Le corps est le premier réceptacle de notre expérience du monde. Avant même que nous puissions mettre des mots sur nos émotions, notre système nerveux enregistre les interactions avec les figures d'attachement : la sécurité, l'abandon ou l'intrusion. Ces expériences créent une 'cartographie' sensorielle qui définit ce que nous percevons comme 'normal' ou 'dangereux'.

En neurosciences de l'attachement, on observe que ces premières interactions modèlent la réponse du système limbique. Si le corps a appris à se protéger par la tension ou la sidération pour survivre émotionnellement, il continuera à produire ces réactions physiques face aux stimuli relationnels actuels, créant ainsi une boucle de répétition inconsciente.

✦ Ce que la recherche dit
Le système nerveux autonome (SNA) ne fait pas de distinction entre un danger passé et une menace présente ; il réagit aux signaux de survie codés dans le corps.

Comment il se manifeste

Ce schéma se traduit par des réactions somatiques automatiques : une oppression thoracique avant une discussion importante, une sensation de vide lors d'une période d'autonomie, ou une hyper-vigilance sensorielle. Ces sensations ne sont pas des 'erreurs' de perception, mais le langage du corps qui tente de nous protéger en réactivant des protocoles de défense anciens.

Ces manifestations corporelles influencent directement notre narration interne.

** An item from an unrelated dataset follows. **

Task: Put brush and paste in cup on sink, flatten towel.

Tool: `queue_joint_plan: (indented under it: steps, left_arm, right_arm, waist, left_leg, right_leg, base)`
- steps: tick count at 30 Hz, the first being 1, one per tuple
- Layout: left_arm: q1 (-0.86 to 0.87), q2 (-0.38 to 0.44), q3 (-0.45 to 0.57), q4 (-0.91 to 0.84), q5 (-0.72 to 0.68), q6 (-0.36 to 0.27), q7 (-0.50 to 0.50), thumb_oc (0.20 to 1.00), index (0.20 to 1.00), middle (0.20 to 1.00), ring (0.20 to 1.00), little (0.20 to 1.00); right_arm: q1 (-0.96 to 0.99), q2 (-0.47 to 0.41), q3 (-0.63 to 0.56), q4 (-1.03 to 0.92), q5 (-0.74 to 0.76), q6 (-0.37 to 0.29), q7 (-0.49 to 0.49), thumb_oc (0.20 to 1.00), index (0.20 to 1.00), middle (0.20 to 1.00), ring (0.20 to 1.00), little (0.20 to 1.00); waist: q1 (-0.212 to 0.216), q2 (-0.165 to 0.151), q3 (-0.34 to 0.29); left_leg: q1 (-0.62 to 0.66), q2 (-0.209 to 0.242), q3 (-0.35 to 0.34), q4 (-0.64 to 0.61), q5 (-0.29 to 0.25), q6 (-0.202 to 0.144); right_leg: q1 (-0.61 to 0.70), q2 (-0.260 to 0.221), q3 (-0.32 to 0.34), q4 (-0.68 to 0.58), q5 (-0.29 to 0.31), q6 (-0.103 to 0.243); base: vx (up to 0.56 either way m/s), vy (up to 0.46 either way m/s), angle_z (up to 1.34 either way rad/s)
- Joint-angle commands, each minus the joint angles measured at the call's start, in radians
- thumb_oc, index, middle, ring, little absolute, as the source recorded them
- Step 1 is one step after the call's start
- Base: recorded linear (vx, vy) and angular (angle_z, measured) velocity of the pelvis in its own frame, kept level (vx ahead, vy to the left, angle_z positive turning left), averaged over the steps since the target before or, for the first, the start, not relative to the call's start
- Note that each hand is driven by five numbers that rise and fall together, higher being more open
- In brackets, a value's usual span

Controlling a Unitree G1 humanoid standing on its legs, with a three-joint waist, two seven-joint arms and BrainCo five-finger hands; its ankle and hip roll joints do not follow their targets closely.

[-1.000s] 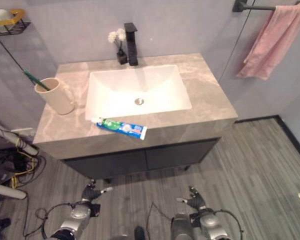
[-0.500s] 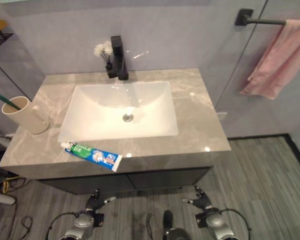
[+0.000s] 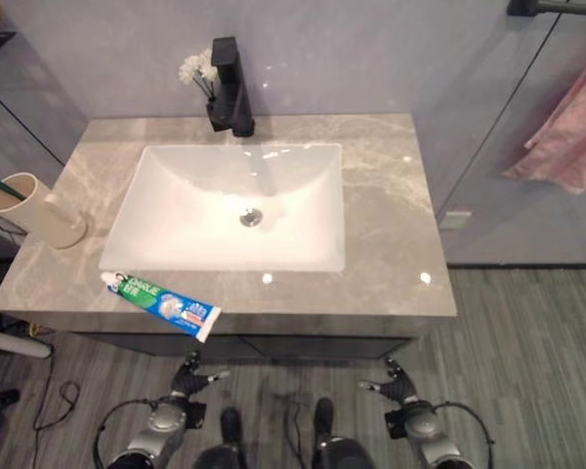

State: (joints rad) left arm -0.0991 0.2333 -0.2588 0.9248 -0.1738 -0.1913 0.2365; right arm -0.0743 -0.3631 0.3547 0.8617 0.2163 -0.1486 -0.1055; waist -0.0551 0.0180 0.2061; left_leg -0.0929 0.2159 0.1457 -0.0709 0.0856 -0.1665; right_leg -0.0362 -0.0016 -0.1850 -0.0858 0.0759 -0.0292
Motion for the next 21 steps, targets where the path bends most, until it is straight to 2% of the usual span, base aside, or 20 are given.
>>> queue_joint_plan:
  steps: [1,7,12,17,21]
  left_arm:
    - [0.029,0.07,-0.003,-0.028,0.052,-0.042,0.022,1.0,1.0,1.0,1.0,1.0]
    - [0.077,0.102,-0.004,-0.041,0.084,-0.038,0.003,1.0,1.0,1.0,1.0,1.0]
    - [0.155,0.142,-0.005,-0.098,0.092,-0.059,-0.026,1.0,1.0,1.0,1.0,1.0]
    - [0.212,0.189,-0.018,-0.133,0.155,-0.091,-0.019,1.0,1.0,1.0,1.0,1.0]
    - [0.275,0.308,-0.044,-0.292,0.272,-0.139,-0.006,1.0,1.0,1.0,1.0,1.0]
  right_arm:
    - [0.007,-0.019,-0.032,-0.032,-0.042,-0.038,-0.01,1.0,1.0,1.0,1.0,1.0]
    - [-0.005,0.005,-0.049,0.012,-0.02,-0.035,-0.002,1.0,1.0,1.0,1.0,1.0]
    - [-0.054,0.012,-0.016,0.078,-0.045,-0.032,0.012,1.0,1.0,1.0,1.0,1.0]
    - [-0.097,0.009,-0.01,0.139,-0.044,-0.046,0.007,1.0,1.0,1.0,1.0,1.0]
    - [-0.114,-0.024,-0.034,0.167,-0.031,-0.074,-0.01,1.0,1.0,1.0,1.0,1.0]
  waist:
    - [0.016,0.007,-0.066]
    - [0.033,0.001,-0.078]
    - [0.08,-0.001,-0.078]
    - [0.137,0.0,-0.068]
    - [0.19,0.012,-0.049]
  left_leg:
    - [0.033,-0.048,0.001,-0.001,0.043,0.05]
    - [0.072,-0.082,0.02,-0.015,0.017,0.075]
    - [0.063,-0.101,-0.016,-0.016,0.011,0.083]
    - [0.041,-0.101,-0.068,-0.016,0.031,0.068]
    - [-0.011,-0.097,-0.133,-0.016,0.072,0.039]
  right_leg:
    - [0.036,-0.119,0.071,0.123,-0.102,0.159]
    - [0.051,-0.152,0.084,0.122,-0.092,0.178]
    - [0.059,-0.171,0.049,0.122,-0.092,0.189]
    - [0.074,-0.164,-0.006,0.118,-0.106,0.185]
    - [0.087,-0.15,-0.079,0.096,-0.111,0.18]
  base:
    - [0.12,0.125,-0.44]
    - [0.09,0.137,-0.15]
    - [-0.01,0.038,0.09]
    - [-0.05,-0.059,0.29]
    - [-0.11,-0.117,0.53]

Si votre corps se sent 'en alerte', votre esprit interprétera la situation comme conflictuelle ou menaçante, renforçant ainsi vos schémas d'attachement (anxieux ou évitants). Le corps devient alors le filtre à travers lequel vous construisez votre identité relationnelle.

"Votre corps ne ment pas sur ce que votre psyché a dû oublier pour pouvoir continuer à fonctionner."

Comment s'en dégager

Le chemin vers la libération ne passe pas par la force de volonté, mais par l'observation non-jugeante. Il s'agit d'apprendre à identifier le moment où une réaction est un 'écho' du passé plutôt qu'une réponse au présent. En nommant la sensation physique (ex: 'Ceci est une tension résiduelle'), on crée un espace de sécurité entre le stimulus et la réaction.

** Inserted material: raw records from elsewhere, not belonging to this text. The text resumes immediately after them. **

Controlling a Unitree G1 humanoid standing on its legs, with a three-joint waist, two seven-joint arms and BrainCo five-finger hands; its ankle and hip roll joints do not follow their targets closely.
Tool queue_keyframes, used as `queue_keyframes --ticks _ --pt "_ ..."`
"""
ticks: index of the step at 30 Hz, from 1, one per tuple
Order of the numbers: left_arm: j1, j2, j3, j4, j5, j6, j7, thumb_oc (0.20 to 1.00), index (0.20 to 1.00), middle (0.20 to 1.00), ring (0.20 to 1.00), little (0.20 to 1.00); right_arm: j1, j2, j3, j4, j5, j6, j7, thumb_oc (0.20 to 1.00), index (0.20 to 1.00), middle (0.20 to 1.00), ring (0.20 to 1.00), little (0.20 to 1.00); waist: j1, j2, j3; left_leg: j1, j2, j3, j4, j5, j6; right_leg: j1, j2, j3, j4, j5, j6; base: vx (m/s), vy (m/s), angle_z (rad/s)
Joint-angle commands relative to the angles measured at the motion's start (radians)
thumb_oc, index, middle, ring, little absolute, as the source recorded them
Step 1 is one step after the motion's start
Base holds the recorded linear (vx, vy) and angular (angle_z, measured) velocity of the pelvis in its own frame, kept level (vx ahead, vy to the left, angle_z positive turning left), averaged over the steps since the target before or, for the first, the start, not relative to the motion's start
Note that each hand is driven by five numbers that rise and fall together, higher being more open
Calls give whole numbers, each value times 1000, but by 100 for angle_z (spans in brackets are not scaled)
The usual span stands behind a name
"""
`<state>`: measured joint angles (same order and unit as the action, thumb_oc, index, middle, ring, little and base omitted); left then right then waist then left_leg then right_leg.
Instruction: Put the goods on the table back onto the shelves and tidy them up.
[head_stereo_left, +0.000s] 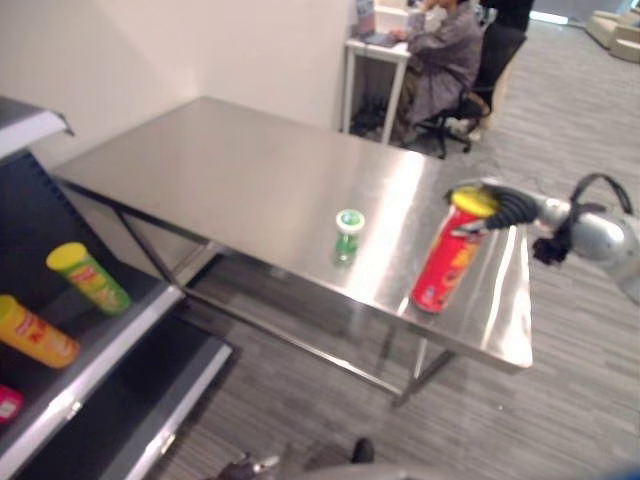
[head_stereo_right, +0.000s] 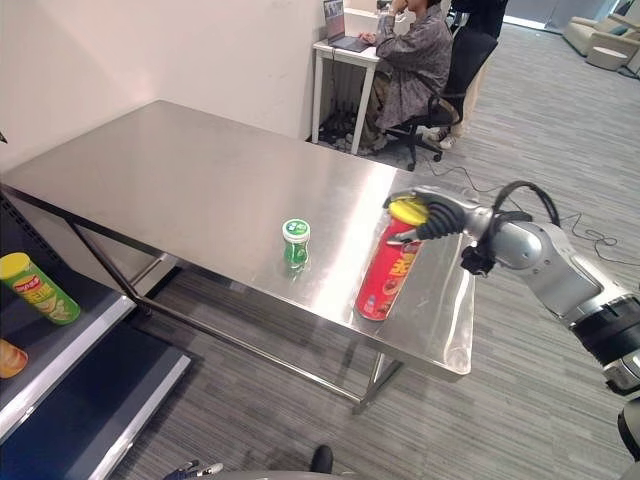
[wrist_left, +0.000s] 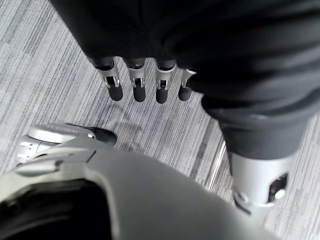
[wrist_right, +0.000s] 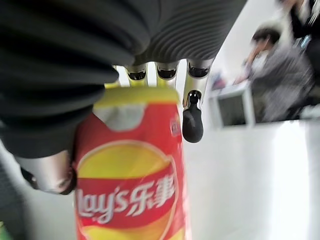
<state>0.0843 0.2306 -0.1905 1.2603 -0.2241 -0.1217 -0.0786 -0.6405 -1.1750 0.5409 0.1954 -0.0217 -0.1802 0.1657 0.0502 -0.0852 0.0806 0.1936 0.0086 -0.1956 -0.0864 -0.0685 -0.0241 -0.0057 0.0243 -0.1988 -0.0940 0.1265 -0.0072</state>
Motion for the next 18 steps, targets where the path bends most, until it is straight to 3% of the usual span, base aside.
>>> queue_keyframes --ticks 1,3,5,10,18 --pt "-42 -47 19 20 -21 -21 16 1000 1000 1000 1000 1000 -5 2 -161 7 -94 27 -165 200 200 200 200 200 10 -2 -11 3 10 42 -1 -34 -2 77 -74 76 13 -103 103 -21 3 -3" --pt "-45 -46 23 22 -15 -18 20 1000 1000 1000 1000 1000 22 14 -217 1 -120 41 -193 200 200 200 200 200 9 1 -12 3 10 44 -1 -35 0 76 -74 79 14 -103 103 -11 1 -3" --pt "-44 -41 38 13 1 -8 33 1000 1000 1000 1000 1000 99 24 -352 -59 -195 69 -239 200 200 200 200 200 6 9 -12 4 6 47 -1 -39 6 74 -73 85 15 -102 101 -28 8 -8" --pt "-21 -38 49 -6 15 -2 41 1000 1000 1000 1000 1000 196 54 -485 -127 -235 88 -269 200 200 200 200 200 12 19 -11 3 2 56 -1 -42 14 67 -74 92 14 -92 104 -36 12 -8" --pt "5 -34 54 -17 35 1 49 1000 1000 1000 1000 1000 256 80 -560 -186 -276 90 -295 200 200 200 200 200 14 31 -5 -7 -11 59 -1 -34 26 48 -80 106 18 -78 110 -42 31 -10"
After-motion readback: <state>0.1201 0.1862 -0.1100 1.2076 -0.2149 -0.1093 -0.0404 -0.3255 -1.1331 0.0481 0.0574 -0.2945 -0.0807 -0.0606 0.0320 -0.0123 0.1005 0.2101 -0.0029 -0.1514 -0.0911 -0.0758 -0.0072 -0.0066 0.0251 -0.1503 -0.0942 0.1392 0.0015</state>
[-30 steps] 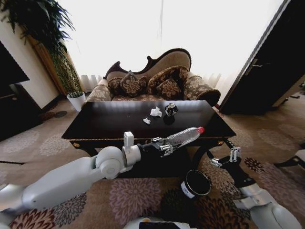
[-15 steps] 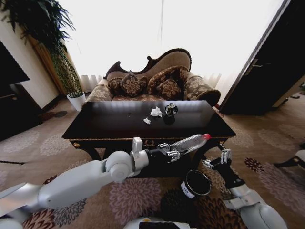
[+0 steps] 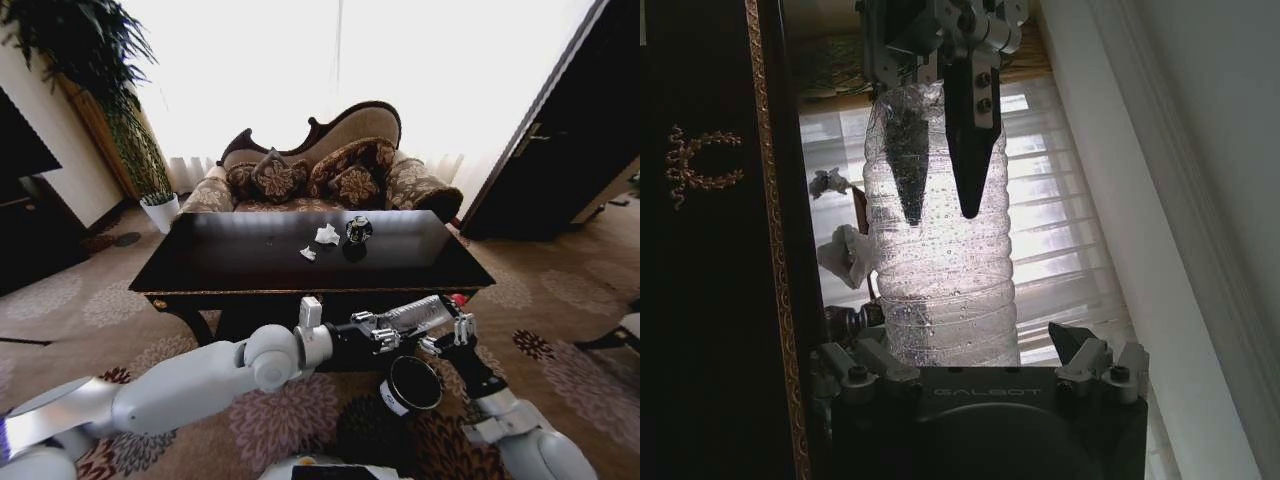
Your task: Move to the front of the table and place the trash on the table into the trash bin.
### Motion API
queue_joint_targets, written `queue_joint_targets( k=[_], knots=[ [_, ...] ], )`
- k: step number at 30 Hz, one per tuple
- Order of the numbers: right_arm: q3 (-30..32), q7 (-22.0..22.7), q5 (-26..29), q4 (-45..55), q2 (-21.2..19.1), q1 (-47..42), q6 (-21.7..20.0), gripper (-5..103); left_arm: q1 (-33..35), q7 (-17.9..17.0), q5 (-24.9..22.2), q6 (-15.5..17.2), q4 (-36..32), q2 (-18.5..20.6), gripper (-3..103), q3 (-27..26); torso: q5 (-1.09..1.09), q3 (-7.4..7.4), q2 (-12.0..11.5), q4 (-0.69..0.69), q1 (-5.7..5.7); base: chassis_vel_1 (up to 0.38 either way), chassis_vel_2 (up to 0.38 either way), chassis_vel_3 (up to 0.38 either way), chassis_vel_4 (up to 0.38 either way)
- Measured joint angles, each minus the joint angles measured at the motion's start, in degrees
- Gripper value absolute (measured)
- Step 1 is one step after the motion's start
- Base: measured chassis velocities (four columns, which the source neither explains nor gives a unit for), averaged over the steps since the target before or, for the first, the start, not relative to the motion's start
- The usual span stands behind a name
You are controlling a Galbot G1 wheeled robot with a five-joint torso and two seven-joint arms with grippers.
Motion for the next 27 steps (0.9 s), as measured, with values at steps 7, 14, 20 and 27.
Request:
queue_joint_targets(
  k=[7,14,20,27],
  knots=[
    [-0.1,0.0,-0.2,-0.4,0.1,0.2,0.7,58,0.7,0.0,0.2,-0.1,-0.7,0.7,44,-0.7,0.0,0.0,0.0,0.0,0.0,0.0,0.0,0.0,0.0],
    [0.2,0.1,0.1,-0.4,0.0,0.2,0.9,41,1.0,-0.2,1.2,-0.2,-0.7,0.5,44,-0.7,0.0,0.0,0.0,0.0,0.0,0.0,0.0,0.0,0.0],
    [0.2,0.3,0.2,-0.4,0.4,0.0,1.1,28,0.7,-0.2,2.4,-0.2,-0.8,0.4,44,-1.0,0.01,0.0,0.0,-0.01,0.0,0.0,0.0,0.0,0.0],
    [0.1,0.6,0.4,-0.9,0.4,0.1,1.1,26,0.1,-0.7,3.7,-0.6,-0.6,1.0,56,-3.1,0.0,0.0,0.0,-0.01,0.0,0.0,0.0,0.0,0.0]
  ],
)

Le travail consiste à ré-éduquer le système nerveux par la régulation somatique et la cohérence cardiaque. En apportant des signaux de sécurité répétés au corps, nous favorisons la neuroplasticité : le cerveau finit par enregistrer que le danger est passé, permettant à l'identité de se reconstruire sur une base de sécurité réelle plutôt que sur des réflexes de survie.